На Митяя свирепо смотрел давешний долговязый фраер. В одной руке он держал потертый черный футляр, другой ткнул прямо в грудь мальчишке.
– Ты смеешь играть, не зная ни одной ноты! В твоей пиликалке нет голосов моря и ветра, грома любви и крика отчаяния, она мертва и смердит, словно дохлая кошка. Неужели тебе не стыдно?!
Гонит что ли? На всякий случай Митяй выронил инструмент, захныкал:
– Я больше не буду, простите дяденька! Отпустите сироту бесприютного…
– Будешь! Ты посмел выйти на улицу, показать людям своё искусство и поэтому будешь играть, мальчишка!
Щёлкнул футляр, на свет явилась потёртая скрипка с прорезями на деке.
– На, владей! И играй, сейчас же. Изо всех сил, как только можешь, понял? Ты музыкант, а не плесень канавная.
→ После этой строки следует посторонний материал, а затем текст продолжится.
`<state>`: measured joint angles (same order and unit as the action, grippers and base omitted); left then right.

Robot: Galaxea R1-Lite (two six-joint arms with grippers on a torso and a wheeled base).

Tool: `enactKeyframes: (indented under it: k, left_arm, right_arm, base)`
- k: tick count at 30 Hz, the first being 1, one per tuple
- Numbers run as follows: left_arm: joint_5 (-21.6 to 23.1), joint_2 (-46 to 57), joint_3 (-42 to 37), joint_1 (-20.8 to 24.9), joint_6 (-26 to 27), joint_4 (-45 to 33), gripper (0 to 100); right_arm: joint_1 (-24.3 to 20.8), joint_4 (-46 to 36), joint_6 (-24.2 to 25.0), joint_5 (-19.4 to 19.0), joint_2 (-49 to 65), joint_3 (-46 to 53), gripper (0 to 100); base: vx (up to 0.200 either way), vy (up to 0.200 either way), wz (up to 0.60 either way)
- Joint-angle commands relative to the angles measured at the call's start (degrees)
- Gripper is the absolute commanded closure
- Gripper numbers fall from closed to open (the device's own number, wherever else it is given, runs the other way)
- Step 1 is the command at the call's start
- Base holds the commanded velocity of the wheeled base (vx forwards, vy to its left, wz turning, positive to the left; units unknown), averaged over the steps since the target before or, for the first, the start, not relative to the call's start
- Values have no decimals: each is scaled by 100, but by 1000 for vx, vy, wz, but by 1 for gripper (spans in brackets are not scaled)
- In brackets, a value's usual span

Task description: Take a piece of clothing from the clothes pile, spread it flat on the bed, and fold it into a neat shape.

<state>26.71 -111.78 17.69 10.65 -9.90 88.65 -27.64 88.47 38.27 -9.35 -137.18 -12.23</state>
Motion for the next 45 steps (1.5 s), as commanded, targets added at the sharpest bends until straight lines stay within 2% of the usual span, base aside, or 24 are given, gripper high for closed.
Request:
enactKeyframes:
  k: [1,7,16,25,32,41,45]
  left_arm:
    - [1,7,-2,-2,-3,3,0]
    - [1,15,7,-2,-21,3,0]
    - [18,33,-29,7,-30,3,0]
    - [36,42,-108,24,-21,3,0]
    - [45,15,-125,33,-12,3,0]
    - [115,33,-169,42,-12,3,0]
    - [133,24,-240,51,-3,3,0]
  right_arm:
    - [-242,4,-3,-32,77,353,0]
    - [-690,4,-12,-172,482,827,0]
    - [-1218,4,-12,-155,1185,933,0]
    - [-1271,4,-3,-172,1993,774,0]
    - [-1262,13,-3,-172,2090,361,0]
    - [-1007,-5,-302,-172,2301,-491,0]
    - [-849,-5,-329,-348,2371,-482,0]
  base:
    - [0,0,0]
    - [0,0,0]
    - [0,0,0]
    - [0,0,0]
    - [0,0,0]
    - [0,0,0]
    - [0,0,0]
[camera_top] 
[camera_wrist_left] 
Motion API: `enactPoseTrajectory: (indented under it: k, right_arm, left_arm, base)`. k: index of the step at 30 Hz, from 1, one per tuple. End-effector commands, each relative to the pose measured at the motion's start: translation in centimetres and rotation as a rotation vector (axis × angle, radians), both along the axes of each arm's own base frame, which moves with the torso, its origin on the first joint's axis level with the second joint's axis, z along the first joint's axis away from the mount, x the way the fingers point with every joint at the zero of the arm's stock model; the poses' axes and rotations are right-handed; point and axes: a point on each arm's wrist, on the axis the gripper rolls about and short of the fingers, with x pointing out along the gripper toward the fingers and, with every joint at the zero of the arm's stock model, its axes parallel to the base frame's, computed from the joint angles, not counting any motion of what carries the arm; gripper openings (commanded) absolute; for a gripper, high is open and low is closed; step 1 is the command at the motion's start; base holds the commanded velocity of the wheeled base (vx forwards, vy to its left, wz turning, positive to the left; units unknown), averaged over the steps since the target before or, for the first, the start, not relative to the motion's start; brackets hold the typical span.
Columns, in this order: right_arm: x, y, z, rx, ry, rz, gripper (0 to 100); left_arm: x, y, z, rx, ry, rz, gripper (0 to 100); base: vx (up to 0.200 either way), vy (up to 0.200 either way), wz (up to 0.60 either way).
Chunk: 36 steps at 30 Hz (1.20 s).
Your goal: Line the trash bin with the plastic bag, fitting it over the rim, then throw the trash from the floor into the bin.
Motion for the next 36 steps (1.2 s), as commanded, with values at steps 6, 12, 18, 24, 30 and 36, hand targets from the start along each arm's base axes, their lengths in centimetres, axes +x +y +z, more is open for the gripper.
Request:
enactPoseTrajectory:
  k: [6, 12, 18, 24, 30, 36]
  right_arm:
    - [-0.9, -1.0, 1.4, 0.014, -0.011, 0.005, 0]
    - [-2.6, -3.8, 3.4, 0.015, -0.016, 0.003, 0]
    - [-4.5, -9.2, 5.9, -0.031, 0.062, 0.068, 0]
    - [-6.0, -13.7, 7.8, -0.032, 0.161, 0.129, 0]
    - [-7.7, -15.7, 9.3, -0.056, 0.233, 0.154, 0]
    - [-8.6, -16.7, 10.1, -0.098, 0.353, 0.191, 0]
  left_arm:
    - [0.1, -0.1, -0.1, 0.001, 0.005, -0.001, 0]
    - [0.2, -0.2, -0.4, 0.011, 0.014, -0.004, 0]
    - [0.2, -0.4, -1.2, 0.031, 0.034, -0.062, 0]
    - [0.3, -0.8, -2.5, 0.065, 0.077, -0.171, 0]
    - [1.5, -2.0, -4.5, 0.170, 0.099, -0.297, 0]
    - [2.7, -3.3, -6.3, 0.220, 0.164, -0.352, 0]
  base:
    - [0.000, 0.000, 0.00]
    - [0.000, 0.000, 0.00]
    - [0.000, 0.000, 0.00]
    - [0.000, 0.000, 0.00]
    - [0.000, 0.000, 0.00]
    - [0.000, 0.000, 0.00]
Ну!!!
Большие ладони незнакомца дрожали, как у заправского пьяницы, капли пота катились по бледному лицу. Бешеные глаза просверливали насквозь, доходя до самой середины души. Перепуганный насмерть Митяй думал порскнуть к бульвару, затеряться среди толпы, но руки сами собой протянулись вперед и на грязные ладони беспризорника опустилось легкое дерево.
Первый звук оказался гулким и долгим как «боммм» вокзального колокола. Покорные струны отозвались смычку, истосковавшись от немоты. Что-то внутри мальчишки откликнулось и зазвенело вслед. Пальцы вывернулись словно чужие, застонали растянутые сухожилия, сухое дерево корпуса больно прилегло к подбородку. И полилась музыка.
…Товарищ, я вахты не в силах стоять – Сказал кочегар кочегару, Огни в моих топках совсем не горят, В котлах не сдержать мне уж пару…
Какой-то матрос вполголоса поднял песню, за ним подхватили рыбаки с «Афродиты», на фальшивой физиономии торговки бубликами показались настоящие слезы. Мелодия кружилась над толпой, словно огромная тяжкокрылая птица. На маленького музыканта смотрели во все глаза – изумленный Митяй вдруг вспомнил, что ещё год назад так же пялился на скрипача из городского оркестра, адски завидуя стройным звукам.